Market AQH is down in many markets by as much as 20 percent over four years. That’s a big warning sign. TSL continues to erode, especially in younger demographics. PUMM (persons using measured media) levels have dropped considerably. Some formats have significant age and structural issues. News/Talk, for example, is off 33 percent in adults 25-54 in the past four years. The format has an average age somewhere around 62 — the same average age as Bill O’Reilly’s audience on Fox News Channel.
At the other end of the age spectrum, teens, who are digital natives, now spend more time with streaming music than they do with radio. Edison Research recently released an alarming study in which most radio listening (two thirds) is done out of home, but most audio listening is done in the home (51 percent).
This means radio, which has long touted itself as the home companion, has been replaced by owned music, streamed music, podcasts, TV music channels, and TV morning shows. Most Americans no longer wake to a clock radio, instead using their smartphones.
Digitally, the trend lines are disturbing. In Triton’s monthly stream report, the biggest broadcasters’ digital streams are essentially flat while the pureplays continue to grow significantly. Pandora has seven times the session starts as the largest radio streamer. As more people adoptstreaming, they still tune in to radio, but many listen far less.

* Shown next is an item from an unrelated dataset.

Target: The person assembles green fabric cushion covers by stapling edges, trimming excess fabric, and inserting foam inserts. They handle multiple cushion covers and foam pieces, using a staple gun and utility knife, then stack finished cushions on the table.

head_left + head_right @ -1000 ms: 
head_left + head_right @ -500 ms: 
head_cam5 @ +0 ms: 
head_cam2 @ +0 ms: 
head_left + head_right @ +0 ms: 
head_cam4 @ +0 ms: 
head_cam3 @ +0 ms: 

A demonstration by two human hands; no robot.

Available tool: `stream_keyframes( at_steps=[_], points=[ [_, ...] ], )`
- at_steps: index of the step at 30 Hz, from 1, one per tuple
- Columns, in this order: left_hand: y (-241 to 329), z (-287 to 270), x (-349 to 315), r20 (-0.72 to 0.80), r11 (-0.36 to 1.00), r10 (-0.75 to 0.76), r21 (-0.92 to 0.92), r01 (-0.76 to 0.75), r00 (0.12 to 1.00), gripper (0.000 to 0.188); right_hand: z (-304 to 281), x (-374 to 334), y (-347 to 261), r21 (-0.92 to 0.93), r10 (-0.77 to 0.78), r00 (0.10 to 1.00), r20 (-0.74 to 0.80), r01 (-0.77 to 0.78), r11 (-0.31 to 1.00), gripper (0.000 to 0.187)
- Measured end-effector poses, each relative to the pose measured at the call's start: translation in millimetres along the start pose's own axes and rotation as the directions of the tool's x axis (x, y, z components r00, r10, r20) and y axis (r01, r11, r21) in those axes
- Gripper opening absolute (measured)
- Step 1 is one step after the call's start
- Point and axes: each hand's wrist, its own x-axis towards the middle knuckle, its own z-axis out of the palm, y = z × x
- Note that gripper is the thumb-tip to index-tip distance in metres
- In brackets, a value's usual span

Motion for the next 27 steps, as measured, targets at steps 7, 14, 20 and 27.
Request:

This is not some doomsday scenario. It’s hard to see a day when AM/FM goes away, but it is also hard to see a scenario in which new choices don’t continue to erode the status quo. TV is adapting to life in the on-demand world of the DVR, YouTube, and Netflix. Gone are the days of waiting until Thursday at 9 p.m. for Grey’s Anatomy.
The same transition is occurring in audio. People are choosing what to listen to and when to listen to it. It is an undeniable trend, with on-demand audio creating new buzz from shows like Serial to the President of the United States guesting on an audio podcast. In one week in June, 32 million people listened to a podcast and 94 million listened to streamed audio — and little of it was time-shifted or repurposed. The time spent with streaming on a weekly basis (13:19) exceeds radio’s 18+ number (12:58). New media requires fresh strategies, and radio needs to do better.
It is a lazy wish, shoving a three-hour morning radio show online and thinking the job is done. Ask local TV how the rebroadcast of their 6 p.m. news is doing on their websites and apps. TV sites and apps are vital and well trafficked, but the content differs greatly from their broadcasts. The same will likely be true in streaming and on-demand audio.
Each medium is different, and so are the underlying strategies and tactics. The radio business needs to move beyond its fixation on broadcast towers and embrace audio on all platforms. There are no better curators and creators of audio than radio people, but today the transmitter is only one way to receive audio.
In a cautionary tale: People are taking more pictures than ever, but Kodak went bankrupt. Top executives suppressed their own digital photography patents to protect the yellow box, raising the question as to whether Kodak was in the film business or the photography business. In another instructive tale, people migrated from Blockbuster Video to Netflix when they saw the benefit of convenience, choice, and price. Goodbye, Blockbuster.
Radio faces some of those same challenges, with bland programming and bloated commercial loads — in contrast to many of the new offerings. Radio has a magnificent platform, an unparalleled reach story, and a giant megaphone that can drive traffic to multiple platforms. In many ways, it is the most enviable of legacy media.
But those in the radio business should not be lulled by the 93 percent reach story. It’s a great thing, but it may be the undoing of many on this year’s Top 40 list if they fail to adapt, lead, and change.